Problem description — Starting at the line that has "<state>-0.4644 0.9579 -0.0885" and stopping after the line that has "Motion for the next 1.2", reproduce the listing below exactly; omit everything else.

Data extracts —
────────────────────
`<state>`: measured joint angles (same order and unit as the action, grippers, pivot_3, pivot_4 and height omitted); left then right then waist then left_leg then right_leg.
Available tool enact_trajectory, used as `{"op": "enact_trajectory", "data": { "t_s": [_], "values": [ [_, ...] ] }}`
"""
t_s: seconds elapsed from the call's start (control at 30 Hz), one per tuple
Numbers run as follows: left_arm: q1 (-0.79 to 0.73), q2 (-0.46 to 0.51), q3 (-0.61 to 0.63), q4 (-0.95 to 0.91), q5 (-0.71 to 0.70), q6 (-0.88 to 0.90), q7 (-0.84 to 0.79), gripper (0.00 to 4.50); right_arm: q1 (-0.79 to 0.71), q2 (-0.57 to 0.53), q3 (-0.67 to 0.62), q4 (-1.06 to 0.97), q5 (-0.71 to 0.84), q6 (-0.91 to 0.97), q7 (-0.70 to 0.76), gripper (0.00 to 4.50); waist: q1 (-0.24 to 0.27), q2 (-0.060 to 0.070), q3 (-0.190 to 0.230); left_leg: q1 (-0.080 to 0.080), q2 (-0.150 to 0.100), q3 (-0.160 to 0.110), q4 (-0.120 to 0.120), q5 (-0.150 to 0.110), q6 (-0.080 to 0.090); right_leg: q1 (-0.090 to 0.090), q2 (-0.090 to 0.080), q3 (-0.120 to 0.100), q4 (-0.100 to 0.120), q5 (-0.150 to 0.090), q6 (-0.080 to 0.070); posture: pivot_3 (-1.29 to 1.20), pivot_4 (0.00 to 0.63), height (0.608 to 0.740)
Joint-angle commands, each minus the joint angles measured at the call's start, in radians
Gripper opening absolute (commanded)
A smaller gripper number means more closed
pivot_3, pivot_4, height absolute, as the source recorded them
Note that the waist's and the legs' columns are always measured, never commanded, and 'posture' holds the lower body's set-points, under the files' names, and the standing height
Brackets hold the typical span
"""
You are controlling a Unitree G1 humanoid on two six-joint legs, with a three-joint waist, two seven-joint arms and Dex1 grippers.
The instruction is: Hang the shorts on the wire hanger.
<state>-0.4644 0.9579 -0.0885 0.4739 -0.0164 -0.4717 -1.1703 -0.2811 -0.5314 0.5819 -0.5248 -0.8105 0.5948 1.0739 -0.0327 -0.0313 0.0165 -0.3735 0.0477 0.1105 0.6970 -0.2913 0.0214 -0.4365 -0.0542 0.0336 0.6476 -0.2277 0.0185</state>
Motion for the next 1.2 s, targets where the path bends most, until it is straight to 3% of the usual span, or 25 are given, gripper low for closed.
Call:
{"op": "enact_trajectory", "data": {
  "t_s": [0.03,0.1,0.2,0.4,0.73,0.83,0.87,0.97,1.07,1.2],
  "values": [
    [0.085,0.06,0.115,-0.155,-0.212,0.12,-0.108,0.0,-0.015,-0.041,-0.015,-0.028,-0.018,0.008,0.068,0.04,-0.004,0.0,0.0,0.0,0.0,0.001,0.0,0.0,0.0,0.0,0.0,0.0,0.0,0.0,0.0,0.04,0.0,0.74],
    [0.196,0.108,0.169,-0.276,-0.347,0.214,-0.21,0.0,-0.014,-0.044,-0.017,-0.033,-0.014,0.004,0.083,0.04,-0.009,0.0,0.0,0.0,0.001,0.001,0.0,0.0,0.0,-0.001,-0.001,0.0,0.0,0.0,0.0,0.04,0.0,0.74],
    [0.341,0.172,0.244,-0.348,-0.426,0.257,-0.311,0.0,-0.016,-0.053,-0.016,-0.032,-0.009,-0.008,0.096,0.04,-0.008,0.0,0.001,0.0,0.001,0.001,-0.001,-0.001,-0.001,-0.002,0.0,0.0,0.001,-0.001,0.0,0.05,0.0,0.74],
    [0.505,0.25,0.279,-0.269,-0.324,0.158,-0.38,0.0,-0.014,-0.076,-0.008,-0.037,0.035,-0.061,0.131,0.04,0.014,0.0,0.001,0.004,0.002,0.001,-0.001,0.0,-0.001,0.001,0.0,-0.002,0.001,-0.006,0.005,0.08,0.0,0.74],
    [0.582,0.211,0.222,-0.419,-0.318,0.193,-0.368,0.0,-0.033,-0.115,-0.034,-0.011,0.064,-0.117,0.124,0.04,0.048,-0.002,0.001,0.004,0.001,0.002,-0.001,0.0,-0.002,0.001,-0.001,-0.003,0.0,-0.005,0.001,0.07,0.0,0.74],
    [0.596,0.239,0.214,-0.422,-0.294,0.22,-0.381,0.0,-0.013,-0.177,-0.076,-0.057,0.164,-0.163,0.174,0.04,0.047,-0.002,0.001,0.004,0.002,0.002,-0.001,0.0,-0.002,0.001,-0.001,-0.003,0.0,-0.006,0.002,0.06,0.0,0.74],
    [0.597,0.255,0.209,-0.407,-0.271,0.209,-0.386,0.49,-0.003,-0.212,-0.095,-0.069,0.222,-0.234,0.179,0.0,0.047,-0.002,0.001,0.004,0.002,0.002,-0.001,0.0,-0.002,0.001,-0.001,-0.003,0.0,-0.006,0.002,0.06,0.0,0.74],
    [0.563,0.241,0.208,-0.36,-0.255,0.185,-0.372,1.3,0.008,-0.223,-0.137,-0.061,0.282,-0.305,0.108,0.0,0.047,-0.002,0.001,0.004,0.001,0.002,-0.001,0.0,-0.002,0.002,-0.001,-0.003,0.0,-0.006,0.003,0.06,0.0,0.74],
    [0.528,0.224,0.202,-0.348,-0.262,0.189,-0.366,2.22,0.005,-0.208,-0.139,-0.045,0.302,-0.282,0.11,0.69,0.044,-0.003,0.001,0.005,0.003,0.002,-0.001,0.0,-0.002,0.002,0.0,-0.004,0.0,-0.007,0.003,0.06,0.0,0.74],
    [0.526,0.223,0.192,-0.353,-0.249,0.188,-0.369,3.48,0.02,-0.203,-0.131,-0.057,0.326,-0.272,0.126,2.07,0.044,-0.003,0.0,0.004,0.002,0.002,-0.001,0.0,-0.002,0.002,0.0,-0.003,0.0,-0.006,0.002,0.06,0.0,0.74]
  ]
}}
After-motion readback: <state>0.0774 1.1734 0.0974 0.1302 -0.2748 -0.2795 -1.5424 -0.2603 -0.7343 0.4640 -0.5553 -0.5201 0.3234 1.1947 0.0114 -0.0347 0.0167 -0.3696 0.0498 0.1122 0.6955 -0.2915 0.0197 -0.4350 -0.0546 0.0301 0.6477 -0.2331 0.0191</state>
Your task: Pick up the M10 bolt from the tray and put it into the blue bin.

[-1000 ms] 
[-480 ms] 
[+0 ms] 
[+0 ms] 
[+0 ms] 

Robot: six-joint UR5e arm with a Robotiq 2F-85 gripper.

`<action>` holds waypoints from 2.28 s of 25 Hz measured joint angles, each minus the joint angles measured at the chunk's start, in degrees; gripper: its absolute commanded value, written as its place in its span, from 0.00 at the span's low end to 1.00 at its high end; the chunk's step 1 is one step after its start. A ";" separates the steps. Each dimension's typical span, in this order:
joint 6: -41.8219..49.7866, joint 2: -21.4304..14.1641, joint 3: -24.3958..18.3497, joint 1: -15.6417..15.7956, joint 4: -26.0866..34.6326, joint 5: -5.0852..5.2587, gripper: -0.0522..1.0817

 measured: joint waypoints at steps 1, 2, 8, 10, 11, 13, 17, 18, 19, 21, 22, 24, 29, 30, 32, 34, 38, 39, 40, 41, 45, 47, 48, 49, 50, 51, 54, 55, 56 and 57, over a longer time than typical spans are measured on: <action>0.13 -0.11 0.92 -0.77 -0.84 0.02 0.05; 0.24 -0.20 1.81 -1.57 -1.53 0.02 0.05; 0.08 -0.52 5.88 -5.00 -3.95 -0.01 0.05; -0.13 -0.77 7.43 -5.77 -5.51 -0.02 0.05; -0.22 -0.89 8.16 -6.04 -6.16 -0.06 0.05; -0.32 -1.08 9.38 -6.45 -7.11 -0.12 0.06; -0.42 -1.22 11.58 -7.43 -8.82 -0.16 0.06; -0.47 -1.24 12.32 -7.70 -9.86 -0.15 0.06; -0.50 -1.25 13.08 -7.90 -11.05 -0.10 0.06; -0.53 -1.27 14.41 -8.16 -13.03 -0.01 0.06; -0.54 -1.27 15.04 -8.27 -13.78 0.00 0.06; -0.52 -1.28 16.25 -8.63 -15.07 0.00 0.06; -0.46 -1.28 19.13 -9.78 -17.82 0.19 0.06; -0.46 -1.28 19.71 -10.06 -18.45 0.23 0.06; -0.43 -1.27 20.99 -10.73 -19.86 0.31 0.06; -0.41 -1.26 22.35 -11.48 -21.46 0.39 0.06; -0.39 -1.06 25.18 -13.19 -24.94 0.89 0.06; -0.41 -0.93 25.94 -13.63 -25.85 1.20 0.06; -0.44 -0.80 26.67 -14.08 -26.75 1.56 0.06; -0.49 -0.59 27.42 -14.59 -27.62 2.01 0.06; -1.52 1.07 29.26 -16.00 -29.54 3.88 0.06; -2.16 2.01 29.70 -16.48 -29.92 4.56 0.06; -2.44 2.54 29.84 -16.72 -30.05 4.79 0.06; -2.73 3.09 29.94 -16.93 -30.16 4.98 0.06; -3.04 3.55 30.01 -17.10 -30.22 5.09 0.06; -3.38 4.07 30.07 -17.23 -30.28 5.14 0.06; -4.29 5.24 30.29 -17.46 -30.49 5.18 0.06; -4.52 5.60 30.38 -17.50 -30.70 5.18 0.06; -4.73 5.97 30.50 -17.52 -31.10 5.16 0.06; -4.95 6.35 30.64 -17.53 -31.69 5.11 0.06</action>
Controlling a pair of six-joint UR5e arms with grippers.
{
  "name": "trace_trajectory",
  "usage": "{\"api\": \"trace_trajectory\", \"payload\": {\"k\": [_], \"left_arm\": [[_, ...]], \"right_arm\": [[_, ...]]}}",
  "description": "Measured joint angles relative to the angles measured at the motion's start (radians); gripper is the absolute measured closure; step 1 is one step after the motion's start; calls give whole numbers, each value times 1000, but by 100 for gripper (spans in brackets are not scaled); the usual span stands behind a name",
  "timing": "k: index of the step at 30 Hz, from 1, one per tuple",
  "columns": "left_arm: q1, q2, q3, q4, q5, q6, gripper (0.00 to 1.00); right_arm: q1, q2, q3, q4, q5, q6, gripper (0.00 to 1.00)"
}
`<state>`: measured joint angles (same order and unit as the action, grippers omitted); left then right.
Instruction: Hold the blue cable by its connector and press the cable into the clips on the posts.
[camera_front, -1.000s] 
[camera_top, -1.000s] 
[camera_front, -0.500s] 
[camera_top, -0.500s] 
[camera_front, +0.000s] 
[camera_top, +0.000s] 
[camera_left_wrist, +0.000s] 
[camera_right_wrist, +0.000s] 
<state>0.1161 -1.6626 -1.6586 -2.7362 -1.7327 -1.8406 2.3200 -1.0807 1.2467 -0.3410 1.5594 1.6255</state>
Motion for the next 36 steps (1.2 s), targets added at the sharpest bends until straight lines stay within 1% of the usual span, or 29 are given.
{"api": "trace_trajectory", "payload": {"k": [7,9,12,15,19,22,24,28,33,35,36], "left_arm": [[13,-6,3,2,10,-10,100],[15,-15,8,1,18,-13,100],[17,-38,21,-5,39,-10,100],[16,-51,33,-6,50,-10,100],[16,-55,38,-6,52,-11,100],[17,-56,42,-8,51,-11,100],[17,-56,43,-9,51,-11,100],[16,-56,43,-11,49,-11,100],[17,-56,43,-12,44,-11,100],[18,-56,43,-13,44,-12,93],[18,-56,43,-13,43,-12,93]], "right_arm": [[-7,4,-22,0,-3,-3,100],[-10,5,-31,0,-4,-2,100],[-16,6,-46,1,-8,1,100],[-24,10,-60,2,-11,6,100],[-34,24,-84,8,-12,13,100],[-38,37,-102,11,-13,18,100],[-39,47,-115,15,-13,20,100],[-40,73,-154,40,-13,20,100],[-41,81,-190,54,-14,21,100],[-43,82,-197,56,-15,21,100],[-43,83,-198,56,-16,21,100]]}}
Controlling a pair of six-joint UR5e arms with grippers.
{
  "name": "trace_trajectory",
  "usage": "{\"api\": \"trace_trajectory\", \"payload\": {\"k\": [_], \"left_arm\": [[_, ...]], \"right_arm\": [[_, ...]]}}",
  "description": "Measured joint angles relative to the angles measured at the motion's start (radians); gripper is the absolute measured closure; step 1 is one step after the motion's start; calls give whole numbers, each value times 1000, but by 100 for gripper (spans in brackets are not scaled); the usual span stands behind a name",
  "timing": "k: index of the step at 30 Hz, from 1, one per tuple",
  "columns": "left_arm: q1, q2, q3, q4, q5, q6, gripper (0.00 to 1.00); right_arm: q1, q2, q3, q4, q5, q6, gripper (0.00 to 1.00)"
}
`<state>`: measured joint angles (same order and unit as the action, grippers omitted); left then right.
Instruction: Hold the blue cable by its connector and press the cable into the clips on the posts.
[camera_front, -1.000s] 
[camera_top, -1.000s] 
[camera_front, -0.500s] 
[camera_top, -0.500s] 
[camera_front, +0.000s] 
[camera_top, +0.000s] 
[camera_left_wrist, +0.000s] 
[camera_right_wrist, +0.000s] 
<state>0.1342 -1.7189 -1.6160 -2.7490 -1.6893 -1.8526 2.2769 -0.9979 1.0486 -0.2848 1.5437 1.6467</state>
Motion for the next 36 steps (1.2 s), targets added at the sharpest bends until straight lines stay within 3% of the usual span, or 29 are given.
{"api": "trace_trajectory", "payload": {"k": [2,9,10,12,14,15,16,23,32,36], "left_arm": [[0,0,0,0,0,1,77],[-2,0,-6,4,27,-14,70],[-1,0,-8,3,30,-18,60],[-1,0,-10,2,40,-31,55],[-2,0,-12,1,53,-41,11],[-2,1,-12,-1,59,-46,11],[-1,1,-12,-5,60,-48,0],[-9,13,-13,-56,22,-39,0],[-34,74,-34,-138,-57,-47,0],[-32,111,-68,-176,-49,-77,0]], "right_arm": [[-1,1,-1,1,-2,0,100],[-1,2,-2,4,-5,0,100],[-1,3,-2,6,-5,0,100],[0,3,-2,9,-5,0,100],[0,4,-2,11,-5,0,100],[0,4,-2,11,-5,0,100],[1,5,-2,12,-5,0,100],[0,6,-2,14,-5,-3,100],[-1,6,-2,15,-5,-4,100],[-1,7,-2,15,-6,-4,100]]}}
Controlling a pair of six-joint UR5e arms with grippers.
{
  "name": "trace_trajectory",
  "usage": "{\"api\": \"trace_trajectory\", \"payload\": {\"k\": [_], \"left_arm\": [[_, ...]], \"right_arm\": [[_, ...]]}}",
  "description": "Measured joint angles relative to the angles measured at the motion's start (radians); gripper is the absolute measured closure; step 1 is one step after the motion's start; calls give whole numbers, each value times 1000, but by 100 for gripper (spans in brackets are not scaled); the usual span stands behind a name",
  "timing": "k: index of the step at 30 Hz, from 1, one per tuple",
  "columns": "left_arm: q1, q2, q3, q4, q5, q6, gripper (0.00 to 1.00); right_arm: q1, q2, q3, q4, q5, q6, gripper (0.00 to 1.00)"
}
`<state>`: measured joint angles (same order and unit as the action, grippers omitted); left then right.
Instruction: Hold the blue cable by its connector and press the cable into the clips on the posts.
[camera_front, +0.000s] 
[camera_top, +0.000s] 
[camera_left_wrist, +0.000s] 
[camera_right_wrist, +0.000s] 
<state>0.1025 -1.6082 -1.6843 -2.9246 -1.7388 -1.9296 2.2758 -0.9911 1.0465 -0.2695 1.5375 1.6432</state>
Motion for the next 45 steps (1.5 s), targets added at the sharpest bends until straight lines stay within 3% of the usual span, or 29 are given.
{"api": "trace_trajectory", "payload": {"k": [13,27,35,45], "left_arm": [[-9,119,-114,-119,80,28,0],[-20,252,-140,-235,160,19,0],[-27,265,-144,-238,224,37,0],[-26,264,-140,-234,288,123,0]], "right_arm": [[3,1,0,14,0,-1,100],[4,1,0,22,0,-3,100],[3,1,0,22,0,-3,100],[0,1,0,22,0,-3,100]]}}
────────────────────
Answer area —
<state>-0.4644 0.9579 -0.0885 0.4739 -0.0164 -0.4717 -1.1703 -0.2811 -0.5314 0.5819 -0.5248 -0.8105 0.5948 1.0739 -0.0327 -0.0313 0.0165 -0.3735 0.0477 0.1105 0.6970 -0.2913 0.0214 -0.4365 -0.0542 0.0336 0.6476 -0.2277 0.0185</state>
Motion for the next 1.2 s, targets where the path bends most, until it is straight to 3% of the usual span, or 25 are given, gripper low for closed.

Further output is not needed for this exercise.